The existing organic bionic spine mechanism is usually associated with spine joints by matching structural members such as ropes, springs and the like, the spine joints are integrally bent by controlling different rope linkage devices, and under the condition that the bending amplitude of the spine is large, because the required extending amount of one side after bending is larger than the corresponding rope receiving amount of the other side, the condition that the spine cannot be bent is easily caused in a rope winding driving mode, so that the bionic spine cannot normally work, and the use of the bionic spine in actual application is not facilitated.

Disclosure of Invention

The invention aims to overcome the defects in the prior art and provides a bionic spine mechanism which is used in the field of bionic robots.

In order to achieve the purpose, the invention is realized by adopting the following technical scheme:

on one hand, the invention provides a bionic spine mechanism, which comprises a front frame and a rear frame, wherein the front frame is provided with a spine head end, the rear frame is provided with a spine tail end, and at least one spine joint is movably connected between the spine head end and the spine tail end;

the bionic spine control device is characterized in that at least one driving mechanism is installed on the front rack and/or the rear rack, a wire spool is arranged at the output end of each driving mechanism, a plurality of ropes on the wire spool penetrate through the upper side, the lower side, the left side and the right side of the joints of the spine respectively and are used for controlling the overall movement of the spine, and when the driving mechanisms control the bionic spine to be bent, the length of the ropes emitted from one side is larger than the length of the ropes folded from the other side.

The driving mechanism comprises a first power machine, the first power machine drives a first wire spool to rotate bidirectionally, the first wire spool comprises a first upper disk and a first lower disk fixedly connected with the first upper disk, the first upper disk and the first lower disk are both in a fan shape, two ropes which pass through a circular arc surface of a corresponding fan-shaped structure and a plurality of spinal joints and are connected with the head end or the tail end of a spinal column are respectively arranged on the first upper disk and the first lower disk, and the two ropes connected with the first upper disk and the first lower disk are arranged on two opposite sides of the spinal joints.

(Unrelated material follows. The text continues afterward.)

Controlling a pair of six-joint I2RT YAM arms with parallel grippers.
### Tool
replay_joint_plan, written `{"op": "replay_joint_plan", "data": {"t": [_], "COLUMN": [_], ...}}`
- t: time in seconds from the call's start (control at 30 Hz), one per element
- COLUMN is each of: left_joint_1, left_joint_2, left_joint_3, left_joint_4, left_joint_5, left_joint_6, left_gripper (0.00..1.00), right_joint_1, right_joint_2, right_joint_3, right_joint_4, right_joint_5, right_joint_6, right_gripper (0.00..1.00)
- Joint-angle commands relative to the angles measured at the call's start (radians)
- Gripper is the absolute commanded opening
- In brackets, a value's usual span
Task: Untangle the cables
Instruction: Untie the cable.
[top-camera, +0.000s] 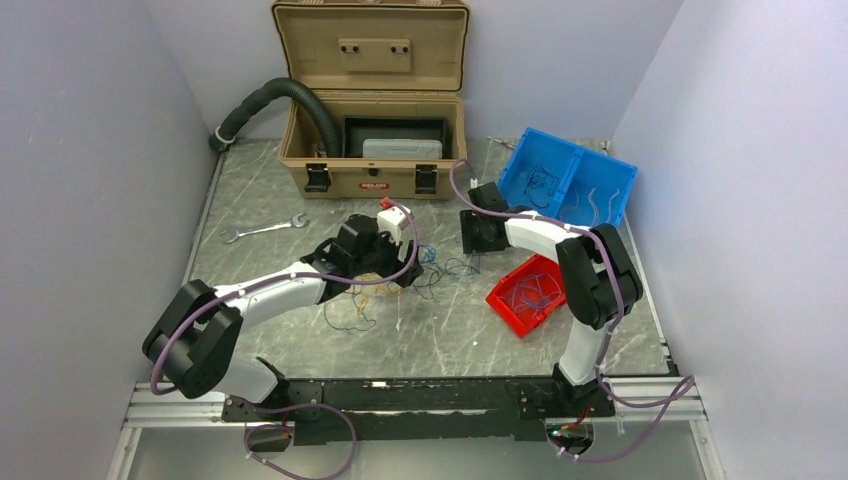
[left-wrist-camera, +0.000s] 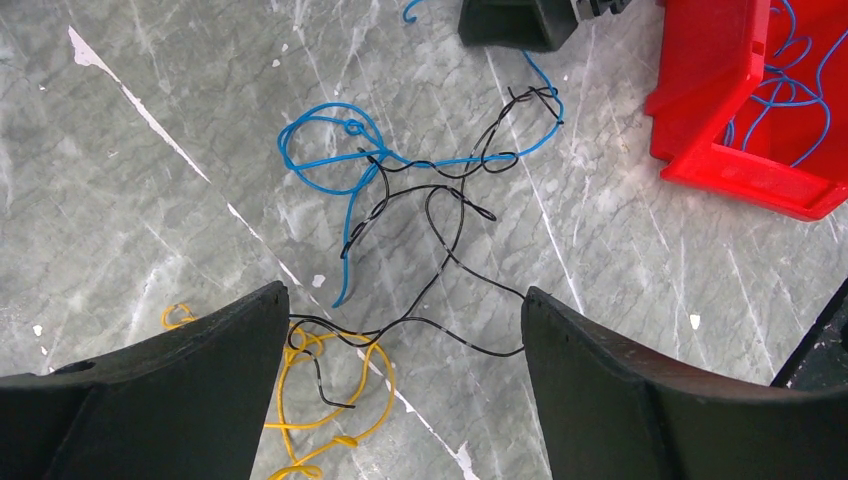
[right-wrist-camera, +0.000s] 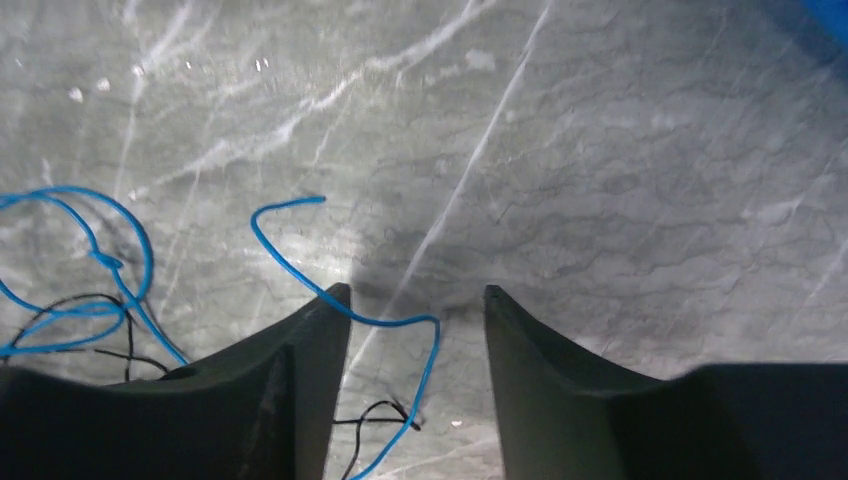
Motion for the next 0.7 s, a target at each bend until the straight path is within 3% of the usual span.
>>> {"op": "replay_joint_plan", "data": {"t": [0.0,0.07,0.1,0.13,0.17,0.47,0.67], "left_joint_1": [0.004,0.004,0.003,0.004,0.004,0.004,0.004], "left_joint_2": [-0.026,-0.030,-0.032,-0.033,-0.035,-0.067,-0.110], "left_joint_3": [0.000,-0.003,-0.004,-0.005,-0.006,-0.027,-0.067], "left_joint_4": [0.036,0.042,0.044,0.046,0.046,0.079,0.143], "left_joint_5": [0.006,0.013,0.015,0.017,0.016,0.060,0.110], "left_joint_6": [0.008,0.008,0.008,0.008,0.008,0.013,0.023], "left_gripper": [0.88,0.88,0.88,0.88,0.87,0.88,0.88], "right_joint_1": [-0.002,-0.002,0.000,0.002,0.004,0.042,0.045], "right_joint_2": [-0.004,-0.017,-0.029,-0.051,-0.074,-0.359,-0.500], "right_joint_3": [0.003,-0.004,-0.010,-0.015,-0.019,0.009,0.133], "right_joint_4": [0.094,0.107,0.114,0.121,0.125,0.119,0.061], "right_joint_5": [0.045,0.043,0.036,0.028,0.025,-0.035,-0.104], "right_joint_6": [-0.010,-0.015,-0.020,-0.026,-0.033,-0.133,-0.131], "right_gripper": [0.45,0.31,0.22,0.06,0.00,0.00,0.00]}}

Specifically, in the return-to-center position state, two opposite ropes are tangent to the corresponding first upper disc and the corresponding first lower disc respectively, and the tangent positions of the two ropes are the sector initial positions of the first upper disc and the first lower disc respectively.

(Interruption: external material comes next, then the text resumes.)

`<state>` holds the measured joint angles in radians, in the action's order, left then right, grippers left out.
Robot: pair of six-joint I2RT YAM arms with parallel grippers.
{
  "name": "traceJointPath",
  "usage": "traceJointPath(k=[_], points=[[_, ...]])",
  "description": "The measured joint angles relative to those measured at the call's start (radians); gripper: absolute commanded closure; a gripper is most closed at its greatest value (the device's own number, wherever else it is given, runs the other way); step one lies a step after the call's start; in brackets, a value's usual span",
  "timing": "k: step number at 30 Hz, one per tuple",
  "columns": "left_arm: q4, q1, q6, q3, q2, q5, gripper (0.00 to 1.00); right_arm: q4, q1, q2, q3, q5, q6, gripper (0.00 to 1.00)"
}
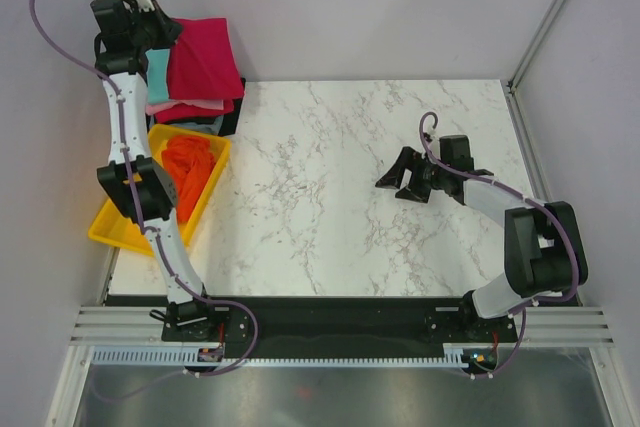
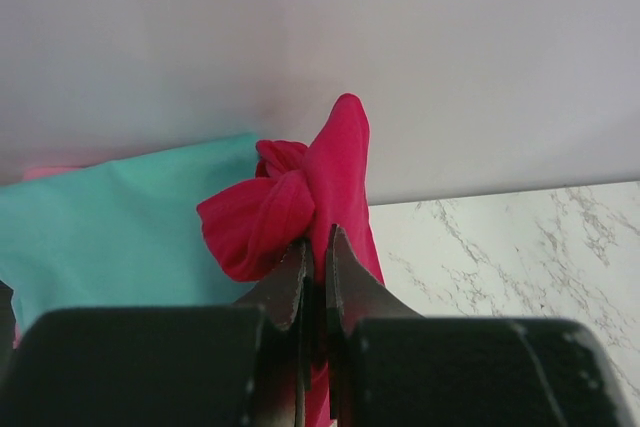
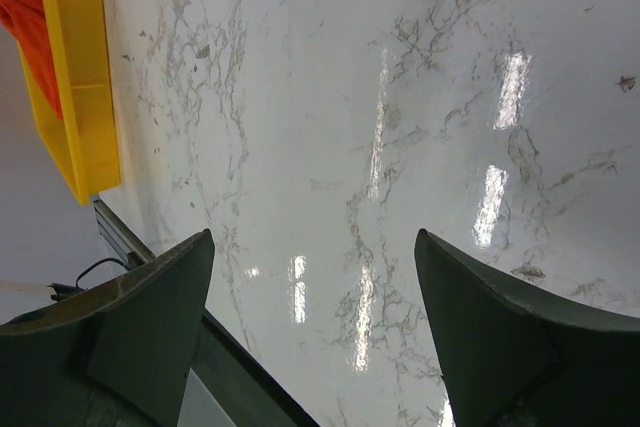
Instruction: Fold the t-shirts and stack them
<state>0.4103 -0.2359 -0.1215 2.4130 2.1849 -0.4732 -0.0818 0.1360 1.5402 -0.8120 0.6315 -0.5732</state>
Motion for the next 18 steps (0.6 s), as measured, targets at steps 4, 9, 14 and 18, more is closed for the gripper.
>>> traceJointPath(k=[4,9,14,18], points=[[-0.016,-0.013,-0.008,0.0,-0.003,-0.025,0.98,0.0,0.004,0.01,0.0,0.0,0.0,0.1],[-0.033,-0.029,-0.018,0.0,-0.015,-0.055,0.98,0.0,0.006,0.013,0.0,0.0,0.0,0.1],[-0.054,-0.053,-0.02,0.0,-0.019,-0.06,0.98,0.0,0.009,0.013,0.0,-0.001,0.0,0.1],[-0.055,-0.065,-0.023,0.012,-0.011,-0.064,0.98,0.0,0.013,0.022,0.0,-0.002,0.001,0.11]])
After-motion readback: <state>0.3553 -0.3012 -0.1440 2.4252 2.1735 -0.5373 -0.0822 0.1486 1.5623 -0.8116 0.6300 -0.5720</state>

Specifically, the central angles of the sectors where the first upper tray and the first lower tray are located are both smaller than 180 degrees.

The first power machine is fixedly mounted on the front rack, the two ropes on the wire spool penetrate through the spinal joints to be connected with the tail end of the spinal column, the second power machine is fixedly mounted on the rear rack and drives the second wire spool to rotate in two directions, the second wire spool is semicircular, the second wire spool is respectively wound with two ropes passing through an arc surface of a semicircular structure and a plurality of spinal joints and connected to the head end of the spinal column, and the two ropes on the second wire spool are arranged on the other two opposite sides of the spinal joints.

Specifically, the driving mechanism comprises a second power machine, the second power machine drives the second wire reels to rotate in two directions, the second wire reels are semicircular, each second wire reel is respectively wound with two ropes passing through an arc surface of a semicircular structure and a plurality of spinal joints and connected to the head end or the tail end of the corresponding spinal column, and the two ropes on each second wire reel are arranged on two opposite sides of the spinal joints.

The spine joint comprises cross universal joints, shafts, connecting pieces and vertebrae, the adjacent cross universal joints are connected through the shafts, the connecting pieces are sleeved on the cross universal joints, the vertebrae are arranged on the outer sides of the cross universal joints and fixedly connected with the connecting pieces, and each vertebra is provided with a plurality of through holes for the ropes to penetrate through.

Specifically, two sides of each vertebra are provided with elastic elements with two sides stressed, and the elastic elements are silica gel blocks.

Specifically, a groove is formed in the wire wrapping position of each wire spool.

Specifically, in the return-to-center position state, the distances from the ropes on the upper, lower, left and right sides to the central axis of the cross universal joint are equal.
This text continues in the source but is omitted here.